[SOURCE DATA Boundary: Start]

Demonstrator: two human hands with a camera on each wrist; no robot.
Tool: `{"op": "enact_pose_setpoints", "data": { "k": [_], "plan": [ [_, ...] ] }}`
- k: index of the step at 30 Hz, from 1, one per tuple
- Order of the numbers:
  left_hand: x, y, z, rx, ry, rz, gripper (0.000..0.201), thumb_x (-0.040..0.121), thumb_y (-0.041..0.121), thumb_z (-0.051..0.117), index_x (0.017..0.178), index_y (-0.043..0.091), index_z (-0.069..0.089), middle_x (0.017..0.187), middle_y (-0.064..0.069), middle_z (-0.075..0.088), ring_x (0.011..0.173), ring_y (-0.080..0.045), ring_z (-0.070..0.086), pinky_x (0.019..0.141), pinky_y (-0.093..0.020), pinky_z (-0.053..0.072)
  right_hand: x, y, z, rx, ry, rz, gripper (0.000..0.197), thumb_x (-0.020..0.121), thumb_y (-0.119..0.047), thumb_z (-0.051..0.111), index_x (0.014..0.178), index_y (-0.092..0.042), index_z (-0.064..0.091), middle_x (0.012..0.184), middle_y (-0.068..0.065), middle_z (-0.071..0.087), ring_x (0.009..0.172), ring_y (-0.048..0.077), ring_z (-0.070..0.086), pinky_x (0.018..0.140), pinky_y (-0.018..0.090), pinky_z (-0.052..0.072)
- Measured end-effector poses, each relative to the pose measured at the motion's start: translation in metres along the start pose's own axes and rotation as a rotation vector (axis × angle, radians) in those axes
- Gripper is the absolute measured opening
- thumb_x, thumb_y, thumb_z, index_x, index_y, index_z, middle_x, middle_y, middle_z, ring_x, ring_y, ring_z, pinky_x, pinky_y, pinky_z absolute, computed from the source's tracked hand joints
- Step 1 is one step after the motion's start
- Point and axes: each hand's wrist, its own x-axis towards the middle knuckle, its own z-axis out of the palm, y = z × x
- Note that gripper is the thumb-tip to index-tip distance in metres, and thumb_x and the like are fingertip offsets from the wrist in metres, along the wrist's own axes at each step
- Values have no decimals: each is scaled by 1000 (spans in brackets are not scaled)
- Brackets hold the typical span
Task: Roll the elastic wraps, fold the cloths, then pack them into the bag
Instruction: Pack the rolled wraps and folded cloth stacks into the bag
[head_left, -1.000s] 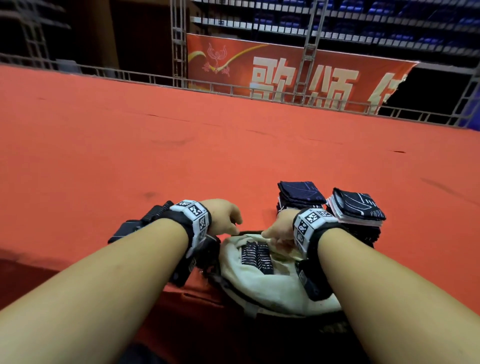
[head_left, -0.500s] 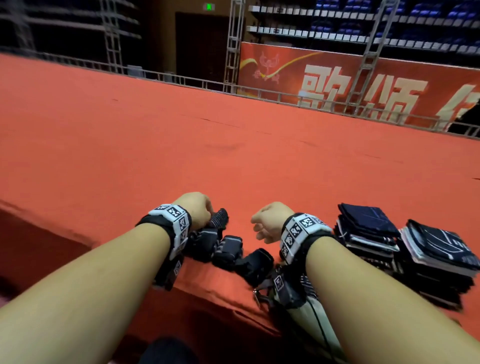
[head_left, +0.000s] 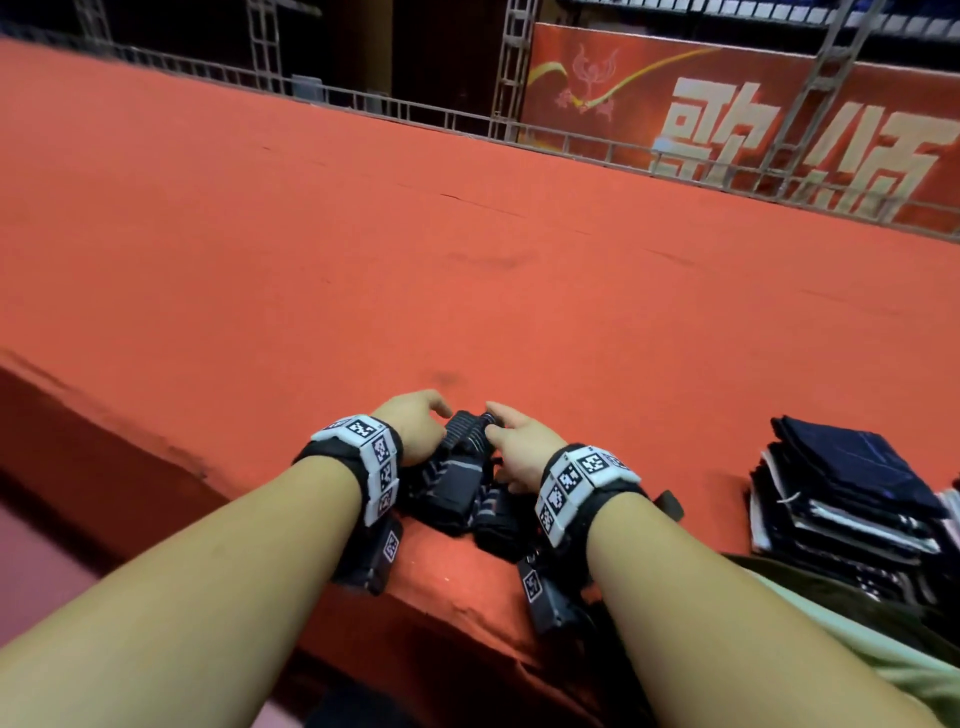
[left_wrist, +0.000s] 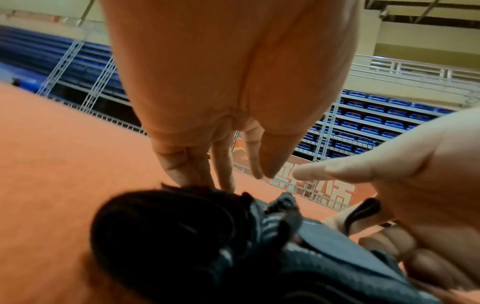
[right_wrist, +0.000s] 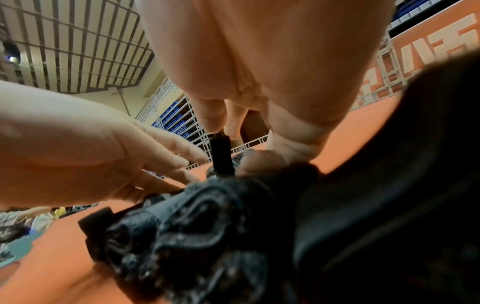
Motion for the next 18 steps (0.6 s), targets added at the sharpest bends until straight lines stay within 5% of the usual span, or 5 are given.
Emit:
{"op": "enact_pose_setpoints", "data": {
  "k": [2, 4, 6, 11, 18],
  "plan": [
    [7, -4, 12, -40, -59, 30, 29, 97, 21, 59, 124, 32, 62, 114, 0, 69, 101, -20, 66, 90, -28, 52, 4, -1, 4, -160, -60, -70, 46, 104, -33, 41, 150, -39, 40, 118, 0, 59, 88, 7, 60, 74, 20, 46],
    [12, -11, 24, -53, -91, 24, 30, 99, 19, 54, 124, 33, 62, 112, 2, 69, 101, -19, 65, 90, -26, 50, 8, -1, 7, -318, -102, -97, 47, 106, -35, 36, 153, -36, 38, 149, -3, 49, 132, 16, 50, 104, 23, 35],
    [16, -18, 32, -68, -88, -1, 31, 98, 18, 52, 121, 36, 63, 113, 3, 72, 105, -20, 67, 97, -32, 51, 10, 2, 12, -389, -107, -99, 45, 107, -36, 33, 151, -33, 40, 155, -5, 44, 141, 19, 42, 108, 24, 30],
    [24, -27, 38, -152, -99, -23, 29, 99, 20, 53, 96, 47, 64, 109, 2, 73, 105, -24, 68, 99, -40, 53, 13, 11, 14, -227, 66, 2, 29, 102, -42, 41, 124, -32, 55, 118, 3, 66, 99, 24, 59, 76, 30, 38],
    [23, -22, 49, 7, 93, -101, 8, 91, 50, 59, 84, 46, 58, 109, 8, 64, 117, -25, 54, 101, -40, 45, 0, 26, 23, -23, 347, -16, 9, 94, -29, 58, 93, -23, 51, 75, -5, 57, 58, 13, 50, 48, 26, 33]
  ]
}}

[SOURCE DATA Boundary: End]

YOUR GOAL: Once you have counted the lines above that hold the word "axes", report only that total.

ANSWER FOR THIS EXERCISE: 3